Maybe then, the explanation of Blowhard's experience is that men with an interest in the arts on average feel more pressured than women to take jobs outside of the arts instead of actually pursuing what they most love (whether or not they give in to that angst-creating pressure). In his article, he continues:

Most [of the art-oriented males] are still caught up in the "doing my art" vs. "keeping up a day job" plight.

I suppose I should report that this self-selected group of friends were almost all the angst-ridden, high achieving sort in high school. Those of us who were most angst-ridden then still have that character trait now, but thankfully it's mellowed in all of us to being more a tool for observing the world than a self-conflicted behavioral show-stopper.

And I'm happy to report that by the end of the wonderfully long day of Broadway, river-walking, dinner, and a roof with an unforgettable night view, every one of these friends was again emotionally recognizable to me, with a comfortable core of still being the person I knew so long ago, yet having grown into a fascinating adult amidst the buffeting challenges of experience.
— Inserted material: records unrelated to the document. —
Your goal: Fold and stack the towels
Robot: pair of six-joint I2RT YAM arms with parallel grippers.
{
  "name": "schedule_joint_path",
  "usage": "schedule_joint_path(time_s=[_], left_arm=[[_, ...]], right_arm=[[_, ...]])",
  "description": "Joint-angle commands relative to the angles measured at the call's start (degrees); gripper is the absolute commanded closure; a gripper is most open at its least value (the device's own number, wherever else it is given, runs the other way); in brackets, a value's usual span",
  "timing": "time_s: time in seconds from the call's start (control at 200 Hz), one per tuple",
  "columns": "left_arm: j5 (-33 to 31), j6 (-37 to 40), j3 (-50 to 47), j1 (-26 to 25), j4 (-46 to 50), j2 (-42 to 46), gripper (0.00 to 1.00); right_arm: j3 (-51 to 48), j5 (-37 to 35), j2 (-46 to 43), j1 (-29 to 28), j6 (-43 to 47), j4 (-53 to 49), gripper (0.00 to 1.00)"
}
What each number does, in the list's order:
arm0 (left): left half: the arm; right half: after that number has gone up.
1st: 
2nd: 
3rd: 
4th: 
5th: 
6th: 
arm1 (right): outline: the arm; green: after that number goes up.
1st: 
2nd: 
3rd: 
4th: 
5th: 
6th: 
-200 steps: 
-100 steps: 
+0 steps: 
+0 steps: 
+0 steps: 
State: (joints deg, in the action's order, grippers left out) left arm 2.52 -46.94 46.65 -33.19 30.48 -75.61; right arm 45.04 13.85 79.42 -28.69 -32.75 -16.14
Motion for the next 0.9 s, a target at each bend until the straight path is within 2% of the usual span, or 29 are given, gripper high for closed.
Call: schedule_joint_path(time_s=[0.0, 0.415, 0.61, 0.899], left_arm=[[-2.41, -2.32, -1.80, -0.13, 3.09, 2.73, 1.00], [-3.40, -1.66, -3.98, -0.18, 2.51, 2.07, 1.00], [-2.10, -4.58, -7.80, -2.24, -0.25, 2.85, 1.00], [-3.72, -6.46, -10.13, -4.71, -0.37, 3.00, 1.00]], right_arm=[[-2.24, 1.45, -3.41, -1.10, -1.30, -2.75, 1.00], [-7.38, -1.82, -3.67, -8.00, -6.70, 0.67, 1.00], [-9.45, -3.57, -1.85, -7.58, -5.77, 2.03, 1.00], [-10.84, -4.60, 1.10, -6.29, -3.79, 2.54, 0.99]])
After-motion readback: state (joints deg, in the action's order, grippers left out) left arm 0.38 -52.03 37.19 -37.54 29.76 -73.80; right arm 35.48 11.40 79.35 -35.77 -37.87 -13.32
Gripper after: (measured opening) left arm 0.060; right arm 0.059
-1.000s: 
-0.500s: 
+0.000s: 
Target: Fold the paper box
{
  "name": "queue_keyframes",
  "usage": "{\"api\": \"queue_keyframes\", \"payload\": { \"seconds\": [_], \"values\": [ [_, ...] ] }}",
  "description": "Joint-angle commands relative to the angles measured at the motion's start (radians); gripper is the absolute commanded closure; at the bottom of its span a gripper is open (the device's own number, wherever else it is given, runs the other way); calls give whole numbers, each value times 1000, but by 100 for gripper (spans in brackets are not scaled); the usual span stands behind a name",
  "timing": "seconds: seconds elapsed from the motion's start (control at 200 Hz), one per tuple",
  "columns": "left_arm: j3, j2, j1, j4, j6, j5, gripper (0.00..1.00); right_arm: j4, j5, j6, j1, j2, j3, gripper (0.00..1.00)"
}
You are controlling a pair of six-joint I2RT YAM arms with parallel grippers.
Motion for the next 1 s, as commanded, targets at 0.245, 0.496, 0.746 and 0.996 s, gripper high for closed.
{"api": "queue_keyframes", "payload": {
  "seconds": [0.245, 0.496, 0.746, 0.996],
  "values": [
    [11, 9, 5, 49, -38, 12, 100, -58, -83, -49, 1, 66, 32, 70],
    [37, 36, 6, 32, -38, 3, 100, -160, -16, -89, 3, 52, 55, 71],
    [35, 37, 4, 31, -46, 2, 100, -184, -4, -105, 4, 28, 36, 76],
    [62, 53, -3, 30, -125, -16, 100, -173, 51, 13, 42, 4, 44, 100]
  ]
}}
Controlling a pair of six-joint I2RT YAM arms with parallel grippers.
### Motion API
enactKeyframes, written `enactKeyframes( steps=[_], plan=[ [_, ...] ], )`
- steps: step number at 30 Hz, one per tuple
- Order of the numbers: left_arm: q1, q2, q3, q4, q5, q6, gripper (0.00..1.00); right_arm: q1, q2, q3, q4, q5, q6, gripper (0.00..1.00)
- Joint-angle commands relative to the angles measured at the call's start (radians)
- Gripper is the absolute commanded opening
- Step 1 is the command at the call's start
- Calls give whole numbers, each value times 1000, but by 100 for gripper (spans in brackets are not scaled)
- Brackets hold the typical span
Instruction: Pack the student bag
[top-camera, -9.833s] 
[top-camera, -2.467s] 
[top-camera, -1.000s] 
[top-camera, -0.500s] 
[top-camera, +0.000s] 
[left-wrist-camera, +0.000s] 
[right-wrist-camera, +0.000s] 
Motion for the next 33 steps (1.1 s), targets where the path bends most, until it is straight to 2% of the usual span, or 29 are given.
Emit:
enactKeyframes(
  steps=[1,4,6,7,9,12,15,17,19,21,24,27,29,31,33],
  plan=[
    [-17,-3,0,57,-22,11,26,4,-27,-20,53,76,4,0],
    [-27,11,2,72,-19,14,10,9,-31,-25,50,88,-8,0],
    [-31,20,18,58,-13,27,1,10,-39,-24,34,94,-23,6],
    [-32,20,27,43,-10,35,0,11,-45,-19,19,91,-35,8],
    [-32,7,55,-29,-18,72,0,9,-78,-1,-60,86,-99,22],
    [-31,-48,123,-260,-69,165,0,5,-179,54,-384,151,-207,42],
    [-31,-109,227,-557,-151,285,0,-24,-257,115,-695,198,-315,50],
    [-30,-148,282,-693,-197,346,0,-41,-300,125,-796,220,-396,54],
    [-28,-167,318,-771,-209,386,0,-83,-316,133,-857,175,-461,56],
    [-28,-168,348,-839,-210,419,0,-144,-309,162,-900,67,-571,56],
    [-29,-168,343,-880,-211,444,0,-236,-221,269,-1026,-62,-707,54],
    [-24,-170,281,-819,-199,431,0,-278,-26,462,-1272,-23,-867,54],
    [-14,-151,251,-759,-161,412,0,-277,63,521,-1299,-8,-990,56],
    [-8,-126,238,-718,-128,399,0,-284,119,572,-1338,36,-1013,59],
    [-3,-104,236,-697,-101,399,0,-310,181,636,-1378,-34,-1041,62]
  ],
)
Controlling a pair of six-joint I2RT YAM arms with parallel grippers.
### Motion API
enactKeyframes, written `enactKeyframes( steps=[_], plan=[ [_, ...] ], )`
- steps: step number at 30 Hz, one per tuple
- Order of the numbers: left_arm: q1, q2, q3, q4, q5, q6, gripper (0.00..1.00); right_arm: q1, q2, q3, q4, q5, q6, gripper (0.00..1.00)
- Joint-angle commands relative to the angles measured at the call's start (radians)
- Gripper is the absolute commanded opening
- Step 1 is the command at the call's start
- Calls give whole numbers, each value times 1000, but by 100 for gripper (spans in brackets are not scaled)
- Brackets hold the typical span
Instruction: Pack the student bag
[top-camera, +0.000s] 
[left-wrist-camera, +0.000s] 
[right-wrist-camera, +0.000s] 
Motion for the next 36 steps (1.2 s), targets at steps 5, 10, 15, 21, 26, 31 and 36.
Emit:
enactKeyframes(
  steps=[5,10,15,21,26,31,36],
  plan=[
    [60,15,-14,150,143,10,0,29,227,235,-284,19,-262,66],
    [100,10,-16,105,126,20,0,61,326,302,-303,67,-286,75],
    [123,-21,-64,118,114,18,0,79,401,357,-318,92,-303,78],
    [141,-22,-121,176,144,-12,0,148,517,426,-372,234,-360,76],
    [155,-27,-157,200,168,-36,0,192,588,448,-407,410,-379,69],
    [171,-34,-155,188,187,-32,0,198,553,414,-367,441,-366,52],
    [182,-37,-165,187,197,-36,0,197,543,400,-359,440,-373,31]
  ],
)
Of course, though, none of us feels like an adult yet. The essence of life is that you're never quite there yet.

Lauren--in my non-Editor's hat

Lord writes:

The difficulty is one of numbers and categories. I would assume doctors are satisfied but are too small in number to form a category and accounting and finance and perhaps teaching would tend to be lumped with technicians. I am somewhat surprised arts would be sizable enough to form a category. I would guess most end up in areas unrelated to anything in school and these might be grouped under arts for lack of any better designation.

"Like so many contemporary philosophers he especially enjoyed giving helpful advice to people who were happier than he was." --- Tom Lehrer

I was reminded somehow.

jb writes:

I'm about to hit the 20th year since high school graduation, and I'm actually eager to see everyone. Maybe it's because they teased and tormented me in high school because I was awkward and nerdy, and now, having 20 years of fairly significant achievement in technical fields, I'm actually reasonably pleased with the me I have become.

I'm imagining, Bryan, that your and my stories are fairly similar - uncomfortable youth, hard work & creative intelligence, and then a justifiably successful career path that follows. To me it seems like a great reason to attend a reunion, especially a 20th or (eek) 30th, to really close the book on that chapter of life.